## Assignment
Every line of the records that contains the string "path" counts once; give the total and nothing else.

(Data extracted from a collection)
————
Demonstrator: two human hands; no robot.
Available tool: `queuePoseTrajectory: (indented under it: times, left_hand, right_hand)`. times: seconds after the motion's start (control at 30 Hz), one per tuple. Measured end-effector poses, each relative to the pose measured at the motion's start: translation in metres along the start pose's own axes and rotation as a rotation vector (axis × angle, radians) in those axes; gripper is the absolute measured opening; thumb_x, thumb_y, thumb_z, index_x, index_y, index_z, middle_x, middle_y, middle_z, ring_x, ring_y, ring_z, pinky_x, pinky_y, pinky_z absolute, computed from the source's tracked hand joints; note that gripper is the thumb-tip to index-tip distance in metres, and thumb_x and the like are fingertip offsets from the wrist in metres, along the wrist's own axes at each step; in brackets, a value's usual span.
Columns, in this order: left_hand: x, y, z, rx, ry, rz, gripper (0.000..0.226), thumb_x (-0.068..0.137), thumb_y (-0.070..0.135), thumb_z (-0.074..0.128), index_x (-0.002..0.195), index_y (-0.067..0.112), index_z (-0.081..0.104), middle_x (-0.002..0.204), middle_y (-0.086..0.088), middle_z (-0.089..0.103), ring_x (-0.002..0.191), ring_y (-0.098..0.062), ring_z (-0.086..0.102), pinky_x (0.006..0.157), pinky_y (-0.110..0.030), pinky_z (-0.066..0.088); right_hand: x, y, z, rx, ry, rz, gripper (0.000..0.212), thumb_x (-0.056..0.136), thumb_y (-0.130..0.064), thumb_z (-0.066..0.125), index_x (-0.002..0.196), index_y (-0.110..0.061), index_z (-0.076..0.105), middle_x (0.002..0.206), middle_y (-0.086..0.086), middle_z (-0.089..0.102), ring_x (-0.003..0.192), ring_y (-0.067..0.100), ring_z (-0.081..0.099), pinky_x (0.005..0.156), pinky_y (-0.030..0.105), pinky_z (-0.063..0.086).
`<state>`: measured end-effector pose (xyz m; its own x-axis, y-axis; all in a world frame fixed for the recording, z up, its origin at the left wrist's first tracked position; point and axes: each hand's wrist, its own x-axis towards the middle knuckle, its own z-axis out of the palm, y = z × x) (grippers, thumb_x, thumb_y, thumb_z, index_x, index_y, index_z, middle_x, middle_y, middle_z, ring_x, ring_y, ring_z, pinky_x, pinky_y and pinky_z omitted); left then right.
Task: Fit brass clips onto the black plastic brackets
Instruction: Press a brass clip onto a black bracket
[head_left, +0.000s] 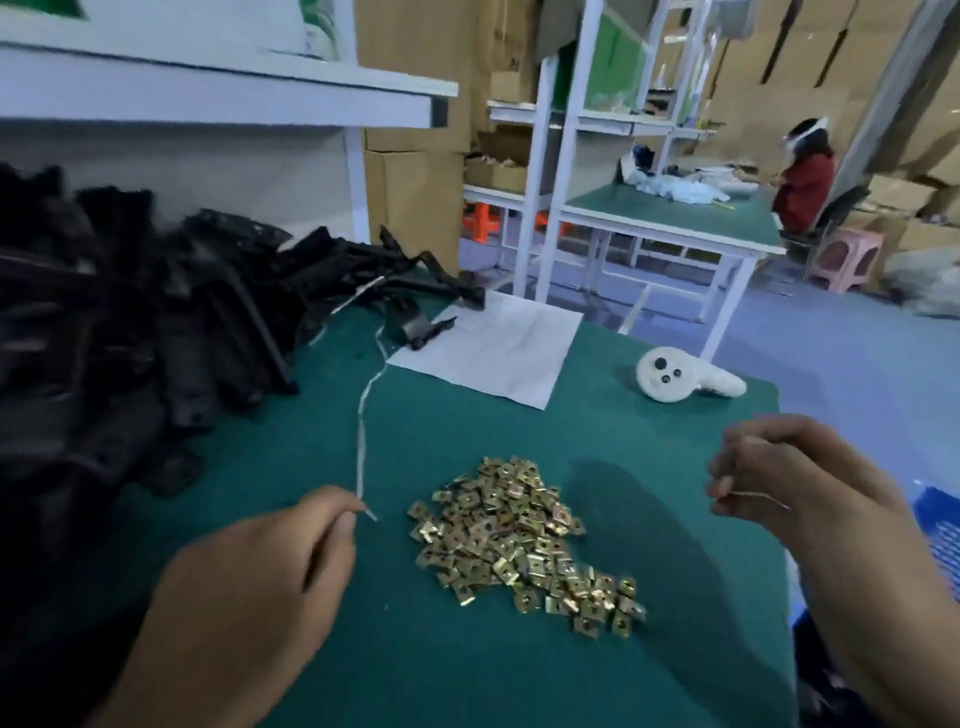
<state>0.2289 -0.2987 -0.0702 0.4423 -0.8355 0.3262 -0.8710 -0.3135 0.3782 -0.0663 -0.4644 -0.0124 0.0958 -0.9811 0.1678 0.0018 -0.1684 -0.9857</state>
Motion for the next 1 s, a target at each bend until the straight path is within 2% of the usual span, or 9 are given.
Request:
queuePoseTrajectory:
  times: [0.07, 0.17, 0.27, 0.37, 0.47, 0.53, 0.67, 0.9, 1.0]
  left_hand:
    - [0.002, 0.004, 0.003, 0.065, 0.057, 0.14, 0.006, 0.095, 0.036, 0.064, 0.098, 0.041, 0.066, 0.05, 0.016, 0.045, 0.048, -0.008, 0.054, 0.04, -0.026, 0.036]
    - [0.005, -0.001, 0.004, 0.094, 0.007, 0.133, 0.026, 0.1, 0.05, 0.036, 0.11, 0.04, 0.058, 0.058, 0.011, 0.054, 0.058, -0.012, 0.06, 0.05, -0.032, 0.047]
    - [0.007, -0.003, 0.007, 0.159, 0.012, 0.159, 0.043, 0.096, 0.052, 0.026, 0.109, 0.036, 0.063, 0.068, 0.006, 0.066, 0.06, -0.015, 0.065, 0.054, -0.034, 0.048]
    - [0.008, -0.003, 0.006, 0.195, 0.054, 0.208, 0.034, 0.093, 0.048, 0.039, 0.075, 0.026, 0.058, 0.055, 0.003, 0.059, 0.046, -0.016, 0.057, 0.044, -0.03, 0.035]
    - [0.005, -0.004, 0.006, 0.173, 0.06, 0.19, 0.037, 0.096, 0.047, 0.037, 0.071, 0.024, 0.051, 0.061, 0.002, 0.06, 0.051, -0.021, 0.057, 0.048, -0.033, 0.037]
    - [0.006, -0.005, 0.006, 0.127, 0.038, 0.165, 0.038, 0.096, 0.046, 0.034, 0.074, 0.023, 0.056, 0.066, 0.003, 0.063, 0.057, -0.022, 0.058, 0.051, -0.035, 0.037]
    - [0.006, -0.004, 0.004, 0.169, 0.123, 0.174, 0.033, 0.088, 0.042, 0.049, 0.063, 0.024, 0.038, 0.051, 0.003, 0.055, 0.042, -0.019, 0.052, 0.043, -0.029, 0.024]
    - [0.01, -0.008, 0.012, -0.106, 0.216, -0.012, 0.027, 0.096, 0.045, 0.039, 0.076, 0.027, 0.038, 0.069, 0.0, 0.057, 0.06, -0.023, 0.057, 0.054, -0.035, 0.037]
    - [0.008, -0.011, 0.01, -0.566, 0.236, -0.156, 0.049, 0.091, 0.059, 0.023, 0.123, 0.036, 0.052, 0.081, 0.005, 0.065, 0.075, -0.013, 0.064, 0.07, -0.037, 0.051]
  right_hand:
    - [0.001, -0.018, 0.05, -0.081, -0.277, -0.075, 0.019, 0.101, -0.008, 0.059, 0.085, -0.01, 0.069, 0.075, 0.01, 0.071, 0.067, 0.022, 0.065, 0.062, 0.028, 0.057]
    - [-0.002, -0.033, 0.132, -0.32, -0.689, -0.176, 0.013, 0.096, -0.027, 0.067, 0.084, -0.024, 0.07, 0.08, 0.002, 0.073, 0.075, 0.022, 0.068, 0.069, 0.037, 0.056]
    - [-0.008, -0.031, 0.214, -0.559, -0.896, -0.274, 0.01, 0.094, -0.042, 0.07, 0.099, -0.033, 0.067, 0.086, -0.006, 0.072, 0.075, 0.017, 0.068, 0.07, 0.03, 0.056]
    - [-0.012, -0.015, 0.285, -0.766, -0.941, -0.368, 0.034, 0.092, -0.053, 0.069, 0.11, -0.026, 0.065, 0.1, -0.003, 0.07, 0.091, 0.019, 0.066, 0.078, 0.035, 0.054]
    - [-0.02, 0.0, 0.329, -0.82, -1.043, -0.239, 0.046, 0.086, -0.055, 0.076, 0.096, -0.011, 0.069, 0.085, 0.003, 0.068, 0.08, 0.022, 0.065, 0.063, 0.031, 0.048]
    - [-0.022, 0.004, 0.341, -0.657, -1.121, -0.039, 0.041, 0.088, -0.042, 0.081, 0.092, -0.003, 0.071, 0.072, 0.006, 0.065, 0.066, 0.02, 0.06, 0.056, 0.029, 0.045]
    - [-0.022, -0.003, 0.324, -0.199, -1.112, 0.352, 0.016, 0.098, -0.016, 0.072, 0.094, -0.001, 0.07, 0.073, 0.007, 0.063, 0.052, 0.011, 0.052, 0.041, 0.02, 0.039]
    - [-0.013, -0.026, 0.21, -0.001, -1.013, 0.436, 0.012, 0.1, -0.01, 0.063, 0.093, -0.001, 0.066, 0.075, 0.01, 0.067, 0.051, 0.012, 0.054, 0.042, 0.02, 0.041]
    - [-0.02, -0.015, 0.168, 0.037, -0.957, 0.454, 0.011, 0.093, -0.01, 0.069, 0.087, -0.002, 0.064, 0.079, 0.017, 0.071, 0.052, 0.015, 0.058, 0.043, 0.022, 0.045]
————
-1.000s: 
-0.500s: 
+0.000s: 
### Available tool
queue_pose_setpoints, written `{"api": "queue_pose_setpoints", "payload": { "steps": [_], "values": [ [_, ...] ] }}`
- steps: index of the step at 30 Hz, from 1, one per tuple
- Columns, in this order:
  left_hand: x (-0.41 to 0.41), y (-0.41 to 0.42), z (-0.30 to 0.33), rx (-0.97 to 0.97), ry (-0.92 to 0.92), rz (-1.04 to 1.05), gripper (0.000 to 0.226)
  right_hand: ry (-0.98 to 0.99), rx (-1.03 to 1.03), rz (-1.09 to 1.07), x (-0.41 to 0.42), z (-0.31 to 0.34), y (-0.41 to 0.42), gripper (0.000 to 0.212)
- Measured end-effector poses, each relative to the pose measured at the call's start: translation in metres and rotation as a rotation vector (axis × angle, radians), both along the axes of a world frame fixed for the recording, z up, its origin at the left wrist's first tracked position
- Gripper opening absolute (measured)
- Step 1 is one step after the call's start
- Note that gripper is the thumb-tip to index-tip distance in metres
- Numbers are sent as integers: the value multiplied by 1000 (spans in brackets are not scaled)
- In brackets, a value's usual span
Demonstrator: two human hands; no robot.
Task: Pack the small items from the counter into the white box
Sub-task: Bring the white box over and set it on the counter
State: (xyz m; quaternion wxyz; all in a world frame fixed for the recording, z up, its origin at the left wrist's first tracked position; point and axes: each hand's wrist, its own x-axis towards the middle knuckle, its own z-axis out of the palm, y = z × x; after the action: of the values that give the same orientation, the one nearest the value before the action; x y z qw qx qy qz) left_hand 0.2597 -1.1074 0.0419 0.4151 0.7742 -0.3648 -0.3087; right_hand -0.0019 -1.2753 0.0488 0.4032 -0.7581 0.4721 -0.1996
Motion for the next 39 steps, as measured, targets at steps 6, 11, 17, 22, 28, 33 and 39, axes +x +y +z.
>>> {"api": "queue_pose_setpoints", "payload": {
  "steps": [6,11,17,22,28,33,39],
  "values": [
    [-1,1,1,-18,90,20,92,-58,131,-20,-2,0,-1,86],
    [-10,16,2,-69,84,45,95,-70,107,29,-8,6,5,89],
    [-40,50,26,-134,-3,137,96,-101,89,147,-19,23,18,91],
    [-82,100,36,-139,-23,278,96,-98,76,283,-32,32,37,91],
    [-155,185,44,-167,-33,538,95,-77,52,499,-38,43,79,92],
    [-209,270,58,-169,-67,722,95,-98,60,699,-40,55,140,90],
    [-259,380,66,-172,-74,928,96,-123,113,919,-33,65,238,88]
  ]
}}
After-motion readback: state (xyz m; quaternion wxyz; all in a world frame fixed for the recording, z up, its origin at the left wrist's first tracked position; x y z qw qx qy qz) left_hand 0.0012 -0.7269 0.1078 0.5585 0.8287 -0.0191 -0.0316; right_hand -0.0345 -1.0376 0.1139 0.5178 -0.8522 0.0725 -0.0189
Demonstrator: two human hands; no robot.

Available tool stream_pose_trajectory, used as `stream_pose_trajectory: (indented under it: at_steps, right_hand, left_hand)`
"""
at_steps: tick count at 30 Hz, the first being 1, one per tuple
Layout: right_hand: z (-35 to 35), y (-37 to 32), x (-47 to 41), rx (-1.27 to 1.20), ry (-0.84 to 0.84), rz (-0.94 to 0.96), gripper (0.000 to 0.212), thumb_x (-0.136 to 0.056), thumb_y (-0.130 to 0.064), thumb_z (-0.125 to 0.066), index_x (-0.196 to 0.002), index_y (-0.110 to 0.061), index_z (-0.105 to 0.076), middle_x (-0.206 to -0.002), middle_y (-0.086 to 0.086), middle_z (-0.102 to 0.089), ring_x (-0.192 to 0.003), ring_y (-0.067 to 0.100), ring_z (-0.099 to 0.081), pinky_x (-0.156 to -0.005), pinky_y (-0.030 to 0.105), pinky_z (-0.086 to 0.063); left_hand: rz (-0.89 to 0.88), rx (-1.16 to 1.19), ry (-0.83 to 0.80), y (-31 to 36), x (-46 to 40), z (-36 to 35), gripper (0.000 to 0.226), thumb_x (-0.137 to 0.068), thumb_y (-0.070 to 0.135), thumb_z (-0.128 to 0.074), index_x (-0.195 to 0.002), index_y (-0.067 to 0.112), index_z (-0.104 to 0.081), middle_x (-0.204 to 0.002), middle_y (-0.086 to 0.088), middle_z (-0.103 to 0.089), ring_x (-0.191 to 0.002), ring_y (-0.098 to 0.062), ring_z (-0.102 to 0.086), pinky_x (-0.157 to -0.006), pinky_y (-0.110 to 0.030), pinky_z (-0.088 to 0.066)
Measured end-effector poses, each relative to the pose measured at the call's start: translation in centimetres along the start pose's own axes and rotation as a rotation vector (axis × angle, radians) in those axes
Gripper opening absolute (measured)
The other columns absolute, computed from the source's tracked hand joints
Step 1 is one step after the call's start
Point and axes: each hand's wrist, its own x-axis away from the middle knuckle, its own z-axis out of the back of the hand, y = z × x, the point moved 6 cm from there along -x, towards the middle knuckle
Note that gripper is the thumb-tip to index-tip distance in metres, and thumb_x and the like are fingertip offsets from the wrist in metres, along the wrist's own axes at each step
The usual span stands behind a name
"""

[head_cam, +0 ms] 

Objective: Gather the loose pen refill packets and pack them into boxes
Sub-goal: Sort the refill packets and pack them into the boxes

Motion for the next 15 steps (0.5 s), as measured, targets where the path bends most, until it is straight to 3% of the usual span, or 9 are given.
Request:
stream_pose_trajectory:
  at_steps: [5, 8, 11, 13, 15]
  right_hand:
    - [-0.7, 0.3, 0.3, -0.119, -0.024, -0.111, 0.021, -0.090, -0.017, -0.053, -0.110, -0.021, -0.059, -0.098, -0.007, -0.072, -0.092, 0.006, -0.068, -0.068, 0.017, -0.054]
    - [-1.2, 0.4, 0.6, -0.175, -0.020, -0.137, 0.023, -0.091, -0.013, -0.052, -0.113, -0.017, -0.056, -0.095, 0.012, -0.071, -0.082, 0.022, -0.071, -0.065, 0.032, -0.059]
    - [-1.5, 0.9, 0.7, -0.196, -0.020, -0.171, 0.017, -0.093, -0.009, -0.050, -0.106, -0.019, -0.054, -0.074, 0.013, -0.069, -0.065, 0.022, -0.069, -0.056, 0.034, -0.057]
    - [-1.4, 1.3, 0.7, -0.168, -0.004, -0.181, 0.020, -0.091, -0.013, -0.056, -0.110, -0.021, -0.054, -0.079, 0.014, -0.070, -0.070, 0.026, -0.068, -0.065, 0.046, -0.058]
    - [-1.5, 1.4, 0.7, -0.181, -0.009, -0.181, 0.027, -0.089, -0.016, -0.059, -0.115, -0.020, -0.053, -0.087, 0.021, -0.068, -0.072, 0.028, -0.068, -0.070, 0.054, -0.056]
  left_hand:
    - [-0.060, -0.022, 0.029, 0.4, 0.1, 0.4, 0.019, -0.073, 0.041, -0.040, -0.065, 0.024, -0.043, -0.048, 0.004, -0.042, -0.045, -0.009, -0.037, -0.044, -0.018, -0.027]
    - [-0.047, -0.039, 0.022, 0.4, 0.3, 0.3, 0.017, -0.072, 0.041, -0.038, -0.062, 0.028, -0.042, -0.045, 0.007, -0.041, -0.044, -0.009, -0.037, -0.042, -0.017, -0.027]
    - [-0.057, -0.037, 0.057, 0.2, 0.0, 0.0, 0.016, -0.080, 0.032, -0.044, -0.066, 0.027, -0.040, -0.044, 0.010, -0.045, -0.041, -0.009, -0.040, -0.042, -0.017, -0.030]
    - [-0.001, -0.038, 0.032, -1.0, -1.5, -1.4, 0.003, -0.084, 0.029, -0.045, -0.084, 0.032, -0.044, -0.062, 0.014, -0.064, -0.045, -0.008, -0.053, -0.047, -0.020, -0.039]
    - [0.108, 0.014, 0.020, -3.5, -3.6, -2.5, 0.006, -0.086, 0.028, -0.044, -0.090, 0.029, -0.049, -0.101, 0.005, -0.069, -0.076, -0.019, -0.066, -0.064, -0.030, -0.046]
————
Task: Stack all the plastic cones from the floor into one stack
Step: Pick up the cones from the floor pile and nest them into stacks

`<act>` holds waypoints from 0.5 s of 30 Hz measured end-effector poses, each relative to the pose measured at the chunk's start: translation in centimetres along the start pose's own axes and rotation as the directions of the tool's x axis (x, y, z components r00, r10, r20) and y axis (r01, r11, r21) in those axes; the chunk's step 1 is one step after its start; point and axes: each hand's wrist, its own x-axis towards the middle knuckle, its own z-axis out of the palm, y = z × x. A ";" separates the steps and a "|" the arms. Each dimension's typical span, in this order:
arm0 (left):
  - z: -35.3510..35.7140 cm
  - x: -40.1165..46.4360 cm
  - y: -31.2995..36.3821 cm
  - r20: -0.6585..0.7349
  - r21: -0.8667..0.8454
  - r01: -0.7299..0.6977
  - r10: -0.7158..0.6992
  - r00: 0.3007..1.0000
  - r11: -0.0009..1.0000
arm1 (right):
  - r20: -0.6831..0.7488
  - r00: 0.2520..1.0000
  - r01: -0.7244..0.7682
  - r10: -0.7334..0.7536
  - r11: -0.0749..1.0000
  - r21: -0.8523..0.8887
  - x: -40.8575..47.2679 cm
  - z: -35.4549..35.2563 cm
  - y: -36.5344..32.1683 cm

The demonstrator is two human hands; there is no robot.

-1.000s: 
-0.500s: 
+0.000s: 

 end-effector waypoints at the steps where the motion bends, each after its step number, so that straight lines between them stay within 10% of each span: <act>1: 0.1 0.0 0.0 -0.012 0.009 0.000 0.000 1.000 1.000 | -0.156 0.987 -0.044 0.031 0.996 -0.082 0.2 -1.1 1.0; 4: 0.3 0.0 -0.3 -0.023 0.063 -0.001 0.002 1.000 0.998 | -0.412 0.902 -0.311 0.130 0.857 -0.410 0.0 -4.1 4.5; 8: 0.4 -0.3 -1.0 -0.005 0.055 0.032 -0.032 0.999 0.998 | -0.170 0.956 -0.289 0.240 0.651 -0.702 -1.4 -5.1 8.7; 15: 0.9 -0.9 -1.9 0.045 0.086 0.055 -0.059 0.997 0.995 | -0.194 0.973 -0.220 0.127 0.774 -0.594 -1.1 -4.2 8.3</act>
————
## Written solution
2